AIM OF THE EXERCISE:
Among the lines below, restate word for word only those from the line with "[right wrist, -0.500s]" through the line with "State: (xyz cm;", with both end lines kept.

SUPPLIED DATA below:

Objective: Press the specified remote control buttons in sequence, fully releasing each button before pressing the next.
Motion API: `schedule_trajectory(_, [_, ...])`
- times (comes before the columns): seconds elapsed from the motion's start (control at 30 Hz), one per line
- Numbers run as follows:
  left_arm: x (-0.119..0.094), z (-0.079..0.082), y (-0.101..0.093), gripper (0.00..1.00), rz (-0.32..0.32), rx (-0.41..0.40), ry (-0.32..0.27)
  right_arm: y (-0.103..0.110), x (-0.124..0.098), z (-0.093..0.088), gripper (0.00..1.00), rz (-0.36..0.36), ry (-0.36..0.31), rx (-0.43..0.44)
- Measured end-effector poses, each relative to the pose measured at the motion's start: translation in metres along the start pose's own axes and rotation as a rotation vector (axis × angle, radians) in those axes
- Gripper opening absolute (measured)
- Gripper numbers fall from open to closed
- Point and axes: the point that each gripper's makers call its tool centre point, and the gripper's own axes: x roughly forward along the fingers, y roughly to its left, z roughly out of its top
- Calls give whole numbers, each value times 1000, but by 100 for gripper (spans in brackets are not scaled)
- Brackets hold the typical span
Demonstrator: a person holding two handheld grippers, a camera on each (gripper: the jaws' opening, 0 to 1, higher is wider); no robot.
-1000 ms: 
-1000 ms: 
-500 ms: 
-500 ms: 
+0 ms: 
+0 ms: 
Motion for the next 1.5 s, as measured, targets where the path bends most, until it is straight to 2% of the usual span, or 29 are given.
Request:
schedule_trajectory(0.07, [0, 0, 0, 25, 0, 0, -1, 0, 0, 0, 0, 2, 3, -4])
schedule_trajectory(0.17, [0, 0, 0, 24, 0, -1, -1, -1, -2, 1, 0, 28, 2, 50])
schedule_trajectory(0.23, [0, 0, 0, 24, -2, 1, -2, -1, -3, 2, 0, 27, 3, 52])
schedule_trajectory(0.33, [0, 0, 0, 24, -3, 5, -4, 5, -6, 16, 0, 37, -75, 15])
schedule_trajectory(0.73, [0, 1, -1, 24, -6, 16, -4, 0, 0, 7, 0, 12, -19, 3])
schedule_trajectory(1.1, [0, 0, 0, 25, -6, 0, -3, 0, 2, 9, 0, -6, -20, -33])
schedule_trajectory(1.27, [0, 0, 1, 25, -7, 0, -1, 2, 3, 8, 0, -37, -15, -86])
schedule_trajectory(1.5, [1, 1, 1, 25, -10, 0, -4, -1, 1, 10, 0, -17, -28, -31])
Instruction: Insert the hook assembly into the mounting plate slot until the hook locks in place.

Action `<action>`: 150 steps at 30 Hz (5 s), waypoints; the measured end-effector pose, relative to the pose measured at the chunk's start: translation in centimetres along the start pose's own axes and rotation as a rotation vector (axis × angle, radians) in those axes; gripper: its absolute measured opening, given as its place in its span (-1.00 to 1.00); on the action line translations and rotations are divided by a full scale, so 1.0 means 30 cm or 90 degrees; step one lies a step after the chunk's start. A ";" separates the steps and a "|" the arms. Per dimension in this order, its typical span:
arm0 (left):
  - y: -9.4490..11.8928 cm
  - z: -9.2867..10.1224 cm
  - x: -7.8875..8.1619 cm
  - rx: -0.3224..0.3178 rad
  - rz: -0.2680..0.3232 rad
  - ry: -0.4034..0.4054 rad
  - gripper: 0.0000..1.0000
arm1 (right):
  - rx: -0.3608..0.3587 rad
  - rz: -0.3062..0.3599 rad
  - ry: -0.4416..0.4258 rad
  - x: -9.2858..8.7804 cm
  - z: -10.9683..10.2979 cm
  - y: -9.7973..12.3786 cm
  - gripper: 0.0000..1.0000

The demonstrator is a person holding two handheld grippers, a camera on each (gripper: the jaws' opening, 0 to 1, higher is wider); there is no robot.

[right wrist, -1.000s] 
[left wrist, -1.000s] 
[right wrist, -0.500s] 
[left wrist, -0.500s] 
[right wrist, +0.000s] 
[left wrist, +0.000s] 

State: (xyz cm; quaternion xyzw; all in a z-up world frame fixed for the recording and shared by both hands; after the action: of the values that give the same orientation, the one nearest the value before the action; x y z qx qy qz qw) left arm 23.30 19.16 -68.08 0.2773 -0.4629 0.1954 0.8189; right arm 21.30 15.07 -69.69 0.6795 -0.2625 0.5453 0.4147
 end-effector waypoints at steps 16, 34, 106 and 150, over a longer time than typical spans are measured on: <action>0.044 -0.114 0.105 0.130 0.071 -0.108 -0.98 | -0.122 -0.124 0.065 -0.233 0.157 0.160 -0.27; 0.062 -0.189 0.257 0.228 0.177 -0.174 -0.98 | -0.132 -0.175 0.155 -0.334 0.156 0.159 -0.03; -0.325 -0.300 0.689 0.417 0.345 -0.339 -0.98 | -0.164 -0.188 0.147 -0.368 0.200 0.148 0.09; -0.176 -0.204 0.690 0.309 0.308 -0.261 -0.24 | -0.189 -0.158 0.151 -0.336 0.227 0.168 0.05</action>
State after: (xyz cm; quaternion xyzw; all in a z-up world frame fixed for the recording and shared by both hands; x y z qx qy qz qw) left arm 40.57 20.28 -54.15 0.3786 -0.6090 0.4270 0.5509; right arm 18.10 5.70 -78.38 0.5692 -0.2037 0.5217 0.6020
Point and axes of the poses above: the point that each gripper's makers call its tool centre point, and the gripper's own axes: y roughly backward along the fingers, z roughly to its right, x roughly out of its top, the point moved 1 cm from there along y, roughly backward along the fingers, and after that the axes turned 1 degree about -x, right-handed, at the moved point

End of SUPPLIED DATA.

RESULT OF THE EXERCISE:
[right wrist, -0.500s] 
[left wrist, -0.500s] 
[right wrist, +0.000s] 
[left wrist, +0.000s] 

State: (xyz cm; quaternion xyzw; all in a z-up world frame fixed for the recording and shared by both hands; after the action: of the values that give the same orientation, the one nearest the value before the action; x y z qx qy qz qw) left arm 23.30 19.16 -68.08 0.2773 -0.4629 0.1954 0.8189; right arm 21.30 15.07 -69.69 0.6795 -0.2625 0.5453 0.4147

The exercise has been completed.